- Venue: Beijing National Stadium
- Dates: 12 September
- Competitors: 17 from 11 nations
- Winning time: 24.72

Medalists
- 1st place, gold medalist(s):  / Yunidis Castillo / Cuba
- 2nd place, silver medalist(s):  / Alicja Fiodorow / Poland
- 3rd place, bronze medalist(s):  / Julie Smith / Australia

= Athletics at the 2008 Summer Paralympics – Women's 200 metres T46 =

The women's 200m T46 event at the 2008 Summer Paralympics took place at the Beijing National Stadium on 12 September.
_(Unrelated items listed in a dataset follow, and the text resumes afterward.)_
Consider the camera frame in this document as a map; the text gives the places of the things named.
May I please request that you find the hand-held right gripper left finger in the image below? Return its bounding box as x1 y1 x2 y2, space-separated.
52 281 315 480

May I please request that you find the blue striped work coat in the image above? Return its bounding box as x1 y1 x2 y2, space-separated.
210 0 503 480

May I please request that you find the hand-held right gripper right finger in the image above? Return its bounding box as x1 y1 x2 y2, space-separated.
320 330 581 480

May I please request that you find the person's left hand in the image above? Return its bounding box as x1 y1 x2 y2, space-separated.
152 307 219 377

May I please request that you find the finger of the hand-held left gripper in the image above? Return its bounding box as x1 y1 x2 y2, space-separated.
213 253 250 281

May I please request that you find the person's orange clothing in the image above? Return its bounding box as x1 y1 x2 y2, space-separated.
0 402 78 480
There were two heats; the first three in each heat (Q) plus the two fastest other times (q) qualified.

==Results==

===Heats===
Competed from 10:48.

====Heat 1====

| Rank | Name | Nationality | Time | Notes |
|---|---|---|---|---|
| 1 | Yunidis Castillo | Cuba | 25.35 | Q |
| 2 | Elena Chistilina | Russia | 26.43 | Q |
| 3 | Alicja Fiodorow | Poland | 26.47 | Q |
| 4 | Anna Mayer | Poland | 26.63 | q |
| 5 | Goodness Chinasa Duru | Nigeria | 27.09 |  |
| 6 | Sheila Finder | Brazil | 28.01 |  |
| 7 | Carlee Beattie | Australia | 28.05 |  |
| 8 | Laura Aline Darimont | Germany | 28.47 |  |
| 9 | Kate Arnold | Great Britain | 28.83 |  |

====Heat 2====

| Rank | Name | Nationality | Time | Notes |
|---|---|---|---|---|
| 1 | Julie Smith | Australia | 26.37 | Q |
| 2 | Nikol Rodomakina | Russia | 26.40 | Q |
| 3 | Tetyana Rudkivs'ka | Ukraine | 26.43 | Q |
| 4 | Iryna Leantsiuk | Belarus | 26.93 | q |
| 5 | Marijke Mettes | Netherlands | 27.17 |  |
| 6 | Katarzyna Piekart | Poland | 27.25 |  |
| 7 | Alexandra Moguchaya | Russia | 27.32 |  |
| 8 | Fernanda Silva | Brazil | 27.47 |  |

===Final===
Competed at 18:10.

| Rank | Name | Nationality | Time | Notes |
|---|---|---|---|---|
| 1st place, gold medalist(s) | Yunidis Castillo | Cuba | 24.72 | WR |
| 2nd place, silver medalist(s) | Alicja Fiodorow | Poland | 25.96 |  |
| 3rd place, bronze medalist(s) | Julie Smith | Australia | 26.03 |  |
| 4 | Tetyana Rudkivs'ka | Ukraine | 26.05 |  |
| 5 | Elena Chistilina | Russia | 26.15 |  |
| 6 | Anna Mayer | Poland | 26.48 |  |
| 7 | Nikol Rodomakina | Russia | 26.52 |  |
| 8 | Iryna Leantsiuk | Belarus | 27.11 |  |

Q = qualified for final by place. q = qualified by time. WR = World Record.